►

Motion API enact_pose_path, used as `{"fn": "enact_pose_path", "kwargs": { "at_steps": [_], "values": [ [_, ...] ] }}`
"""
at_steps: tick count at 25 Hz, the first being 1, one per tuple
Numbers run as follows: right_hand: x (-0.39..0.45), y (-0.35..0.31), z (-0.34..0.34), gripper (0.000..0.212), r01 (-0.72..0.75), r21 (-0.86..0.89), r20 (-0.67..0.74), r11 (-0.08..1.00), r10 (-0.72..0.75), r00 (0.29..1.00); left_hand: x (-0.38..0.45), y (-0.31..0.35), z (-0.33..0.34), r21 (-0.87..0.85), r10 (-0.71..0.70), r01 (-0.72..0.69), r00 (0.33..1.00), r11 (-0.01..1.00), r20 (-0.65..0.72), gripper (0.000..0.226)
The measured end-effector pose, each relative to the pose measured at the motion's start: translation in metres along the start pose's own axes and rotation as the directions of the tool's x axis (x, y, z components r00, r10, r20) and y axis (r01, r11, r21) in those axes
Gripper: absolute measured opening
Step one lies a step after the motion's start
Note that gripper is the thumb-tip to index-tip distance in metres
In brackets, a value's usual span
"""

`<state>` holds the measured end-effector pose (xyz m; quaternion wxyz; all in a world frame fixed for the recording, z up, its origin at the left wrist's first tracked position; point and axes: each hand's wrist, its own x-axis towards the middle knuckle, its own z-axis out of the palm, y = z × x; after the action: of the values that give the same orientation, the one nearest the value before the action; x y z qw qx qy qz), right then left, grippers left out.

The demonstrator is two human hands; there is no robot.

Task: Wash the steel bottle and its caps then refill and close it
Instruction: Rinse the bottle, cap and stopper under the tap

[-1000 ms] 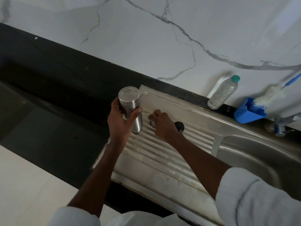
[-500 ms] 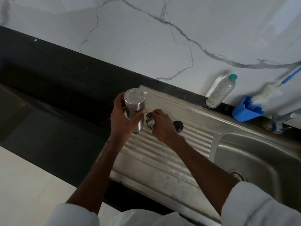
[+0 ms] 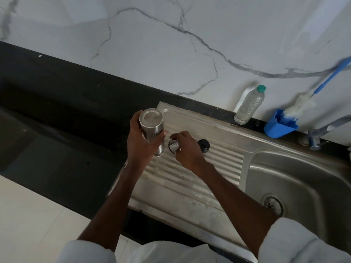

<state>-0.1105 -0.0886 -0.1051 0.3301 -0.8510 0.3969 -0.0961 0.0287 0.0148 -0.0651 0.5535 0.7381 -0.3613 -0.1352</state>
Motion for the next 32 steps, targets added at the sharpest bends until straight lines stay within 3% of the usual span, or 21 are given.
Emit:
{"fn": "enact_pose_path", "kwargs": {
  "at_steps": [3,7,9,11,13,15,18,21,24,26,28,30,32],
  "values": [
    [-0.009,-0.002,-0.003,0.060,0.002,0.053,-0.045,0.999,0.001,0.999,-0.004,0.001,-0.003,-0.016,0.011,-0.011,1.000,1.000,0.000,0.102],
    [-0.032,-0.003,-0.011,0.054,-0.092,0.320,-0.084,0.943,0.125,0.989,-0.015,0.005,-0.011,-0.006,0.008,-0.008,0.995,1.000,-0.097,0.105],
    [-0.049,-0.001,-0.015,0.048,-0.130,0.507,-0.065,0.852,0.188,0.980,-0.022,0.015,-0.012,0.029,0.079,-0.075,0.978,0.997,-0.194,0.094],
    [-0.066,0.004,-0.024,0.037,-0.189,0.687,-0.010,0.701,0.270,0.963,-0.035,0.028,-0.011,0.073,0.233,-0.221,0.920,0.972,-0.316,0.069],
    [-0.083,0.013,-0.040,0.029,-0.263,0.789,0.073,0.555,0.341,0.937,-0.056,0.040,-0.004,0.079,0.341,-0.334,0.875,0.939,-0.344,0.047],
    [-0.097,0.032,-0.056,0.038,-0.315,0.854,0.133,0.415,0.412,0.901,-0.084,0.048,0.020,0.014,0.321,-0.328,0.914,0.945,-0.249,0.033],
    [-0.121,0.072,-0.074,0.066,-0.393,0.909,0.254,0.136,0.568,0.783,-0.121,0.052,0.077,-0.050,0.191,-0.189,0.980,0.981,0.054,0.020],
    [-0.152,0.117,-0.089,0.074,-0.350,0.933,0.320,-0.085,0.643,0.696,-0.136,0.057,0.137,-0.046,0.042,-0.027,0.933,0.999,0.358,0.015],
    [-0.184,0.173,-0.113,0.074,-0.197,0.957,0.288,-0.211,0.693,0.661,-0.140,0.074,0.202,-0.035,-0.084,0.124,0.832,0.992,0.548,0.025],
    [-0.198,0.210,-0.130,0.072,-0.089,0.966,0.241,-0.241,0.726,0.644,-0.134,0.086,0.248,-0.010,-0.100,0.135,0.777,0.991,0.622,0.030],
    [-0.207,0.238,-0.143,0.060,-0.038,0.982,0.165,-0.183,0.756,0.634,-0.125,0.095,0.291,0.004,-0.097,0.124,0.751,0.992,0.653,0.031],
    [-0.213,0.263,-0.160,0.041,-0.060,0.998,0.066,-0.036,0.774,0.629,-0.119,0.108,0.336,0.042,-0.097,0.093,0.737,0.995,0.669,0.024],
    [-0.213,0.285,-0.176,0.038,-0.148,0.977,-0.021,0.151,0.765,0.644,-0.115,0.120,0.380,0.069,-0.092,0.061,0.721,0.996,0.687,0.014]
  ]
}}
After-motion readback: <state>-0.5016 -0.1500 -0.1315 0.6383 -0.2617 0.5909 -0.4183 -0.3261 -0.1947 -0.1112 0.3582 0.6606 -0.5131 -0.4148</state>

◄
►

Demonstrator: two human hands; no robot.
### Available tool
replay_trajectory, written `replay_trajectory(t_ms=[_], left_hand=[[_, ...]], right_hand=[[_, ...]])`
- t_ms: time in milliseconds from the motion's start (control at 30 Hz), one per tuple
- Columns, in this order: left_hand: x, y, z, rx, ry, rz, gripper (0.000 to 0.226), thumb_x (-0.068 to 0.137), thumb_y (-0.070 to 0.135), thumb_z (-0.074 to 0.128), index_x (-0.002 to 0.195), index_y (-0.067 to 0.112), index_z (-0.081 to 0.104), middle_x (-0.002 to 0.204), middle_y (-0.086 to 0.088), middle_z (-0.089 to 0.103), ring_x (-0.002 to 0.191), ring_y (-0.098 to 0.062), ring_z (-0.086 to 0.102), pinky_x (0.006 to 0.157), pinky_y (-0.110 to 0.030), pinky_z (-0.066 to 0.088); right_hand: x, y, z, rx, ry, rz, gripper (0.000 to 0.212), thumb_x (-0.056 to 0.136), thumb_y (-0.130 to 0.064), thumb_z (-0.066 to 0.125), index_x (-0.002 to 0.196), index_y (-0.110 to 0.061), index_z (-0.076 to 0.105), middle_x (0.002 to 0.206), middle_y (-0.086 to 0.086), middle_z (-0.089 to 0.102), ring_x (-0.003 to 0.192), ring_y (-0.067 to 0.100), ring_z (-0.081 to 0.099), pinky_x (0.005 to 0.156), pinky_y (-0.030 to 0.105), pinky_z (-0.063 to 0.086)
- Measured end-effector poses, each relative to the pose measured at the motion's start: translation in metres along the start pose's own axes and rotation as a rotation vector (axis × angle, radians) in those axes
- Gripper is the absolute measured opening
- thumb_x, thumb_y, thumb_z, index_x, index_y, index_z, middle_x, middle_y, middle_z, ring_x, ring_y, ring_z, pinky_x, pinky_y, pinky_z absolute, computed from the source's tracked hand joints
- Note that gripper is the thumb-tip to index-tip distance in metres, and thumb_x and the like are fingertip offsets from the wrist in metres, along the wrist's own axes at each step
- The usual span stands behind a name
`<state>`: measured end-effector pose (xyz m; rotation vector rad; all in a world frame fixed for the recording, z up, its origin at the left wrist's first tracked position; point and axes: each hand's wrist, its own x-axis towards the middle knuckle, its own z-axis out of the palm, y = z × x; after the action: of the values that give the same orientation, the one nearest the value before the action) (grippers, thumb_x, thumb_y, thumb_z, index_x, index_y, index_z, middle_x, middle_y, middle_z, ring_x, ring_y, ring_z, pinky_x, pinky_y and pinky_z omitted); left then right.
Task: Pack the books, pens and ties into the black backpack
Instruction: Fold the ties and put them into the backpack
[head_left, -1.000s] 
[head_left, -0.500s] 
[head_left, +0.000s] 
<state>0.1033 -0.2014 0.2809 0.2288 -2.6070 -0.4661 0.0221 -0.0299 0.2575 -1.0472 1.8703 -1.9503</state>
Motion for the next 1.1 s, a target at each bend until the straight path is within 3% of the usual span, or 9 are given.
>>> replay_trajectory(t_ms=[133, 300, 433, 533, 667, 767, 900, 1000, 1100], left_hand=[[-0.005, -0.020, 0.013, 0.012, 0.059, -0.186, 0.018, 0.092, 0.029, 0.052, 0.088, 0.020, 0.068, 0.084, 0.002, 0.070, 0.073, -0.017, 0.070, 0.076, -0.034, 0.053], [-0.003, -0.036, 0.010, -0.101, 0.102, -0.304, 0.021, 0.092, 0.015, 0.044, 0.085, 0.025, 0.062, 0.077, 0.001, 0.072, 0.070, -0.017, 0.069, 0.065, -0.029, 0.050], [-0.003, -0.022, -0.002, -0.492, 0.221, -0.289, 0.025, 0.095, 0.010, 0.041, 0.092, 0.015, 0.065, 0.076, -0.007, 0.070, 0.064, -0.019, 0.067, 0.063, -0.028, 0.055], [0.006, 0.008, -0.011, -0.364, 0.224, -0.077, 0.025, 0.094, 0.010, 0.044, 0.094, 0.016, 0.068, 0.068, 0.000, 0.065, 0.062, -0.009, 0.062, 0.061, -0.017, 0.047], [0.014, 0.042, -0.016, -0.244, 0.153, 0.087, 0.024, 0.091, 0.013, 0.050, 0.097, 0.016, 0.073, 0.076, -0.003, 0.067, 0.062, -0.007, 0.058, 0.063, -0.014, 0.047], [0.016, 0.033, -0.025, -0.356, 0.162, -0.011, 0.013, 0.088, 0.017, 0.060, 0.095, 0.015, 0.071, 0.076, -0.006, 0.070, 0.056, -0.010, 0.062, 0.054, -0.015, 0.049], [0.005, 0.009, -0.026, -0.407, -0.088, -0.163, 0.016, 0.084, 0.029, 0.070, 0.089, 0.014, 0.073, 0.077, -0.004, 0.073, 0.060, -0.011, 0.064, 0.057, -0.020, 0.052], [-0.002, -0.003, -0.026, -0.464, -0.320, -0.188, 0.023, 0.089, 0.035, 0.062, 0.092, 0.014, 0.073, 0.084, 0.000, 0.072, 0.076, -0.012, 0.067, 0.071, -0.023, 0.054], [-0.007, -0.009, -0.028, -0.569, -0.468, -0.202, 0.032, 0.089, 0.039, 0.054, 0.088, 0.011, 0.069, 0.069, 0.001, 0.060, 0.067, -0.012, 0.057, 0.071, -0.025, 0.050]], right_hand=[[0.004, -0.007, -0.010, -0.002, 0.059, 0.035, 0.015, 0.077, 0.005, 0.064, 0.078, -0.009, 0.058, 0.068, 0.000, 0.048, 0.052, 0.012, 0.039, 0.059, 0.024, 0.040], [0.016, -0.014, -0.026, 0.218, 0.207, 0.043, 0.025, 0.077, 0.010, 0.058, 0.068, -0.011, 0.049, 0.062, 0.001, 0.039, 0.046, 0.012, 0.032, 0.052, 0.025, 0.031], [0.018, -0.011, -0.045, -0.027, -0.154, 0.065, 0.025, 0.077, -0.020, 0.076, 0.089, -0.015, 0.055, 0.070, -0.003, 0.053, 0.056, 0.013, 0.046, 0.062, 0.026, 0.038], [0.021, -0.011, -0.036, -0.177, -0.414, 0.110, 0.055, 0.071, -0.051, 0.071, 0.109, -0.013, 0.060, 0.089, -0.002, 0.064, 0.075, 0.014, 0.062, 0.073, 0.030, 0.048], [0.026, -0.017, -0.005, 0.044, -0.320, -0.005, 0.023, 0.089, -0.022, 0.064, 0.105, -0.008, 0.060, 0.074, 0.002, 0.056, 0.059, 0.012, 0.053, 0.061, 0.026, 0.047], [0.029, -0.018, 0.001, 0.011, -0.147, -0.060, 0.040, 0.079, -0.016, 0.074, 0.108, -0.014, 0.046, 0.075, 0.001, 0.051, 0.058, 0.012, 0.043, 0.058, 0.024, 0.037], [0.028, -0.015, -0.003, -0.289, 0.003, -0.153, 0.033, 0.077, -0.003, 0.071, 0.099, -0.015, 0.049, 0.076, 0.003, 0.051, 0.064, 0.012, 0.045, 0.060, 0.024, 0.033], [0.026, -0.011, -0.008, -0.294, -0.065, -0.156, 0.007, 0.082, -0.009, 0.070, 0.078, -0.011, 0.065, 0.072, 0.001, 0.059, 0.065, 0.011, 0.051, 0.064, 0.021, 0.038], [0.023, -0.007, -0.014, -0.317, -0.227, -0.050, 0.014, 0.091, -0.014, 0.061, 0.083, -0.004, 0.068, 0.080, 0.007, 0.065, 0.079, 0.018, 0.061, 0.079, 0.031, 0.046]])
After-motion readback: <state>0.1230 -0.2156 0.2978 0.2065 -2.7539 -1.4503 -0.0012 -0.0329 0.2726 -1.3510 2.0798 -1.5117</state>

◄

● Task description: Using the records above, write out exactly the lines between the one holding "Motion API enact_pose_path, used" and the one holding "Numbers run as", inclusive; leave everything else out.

● Worked solution:
Motion API enact_pose_path, used as `{"fn": "enact_pose_path", "kwargs": { "at_steps": [_], "values": [ [_, ...] ] }}`
"""
at_steps: tick count at 25 Hz, the first being 1, one per tuple
Numbers run as follows: right_hand: x (-0.39..0.45), y (-0.35..0.31), z (-0.34..0.34), gripper (0.000..0.212), r01 (-0.72..0.75), r21 (-0.86..0.89), r20 (-0.67..0.74), r11 (-0.08..1.00), r10 (-0.72..0.75), r00 (0.29..1.00); left_hand: x (-0.38..0.45), y (-0.31..0.35), z (-0.33..0.34), r21 (-0.87..0.85), r10 (-0.71..0.70), r01 (-0.72..0.69), r00 (0.33..1.00), r11 (-0.01..1.00), r20 (-0.65..0.72), gripper (0.000..0.226)

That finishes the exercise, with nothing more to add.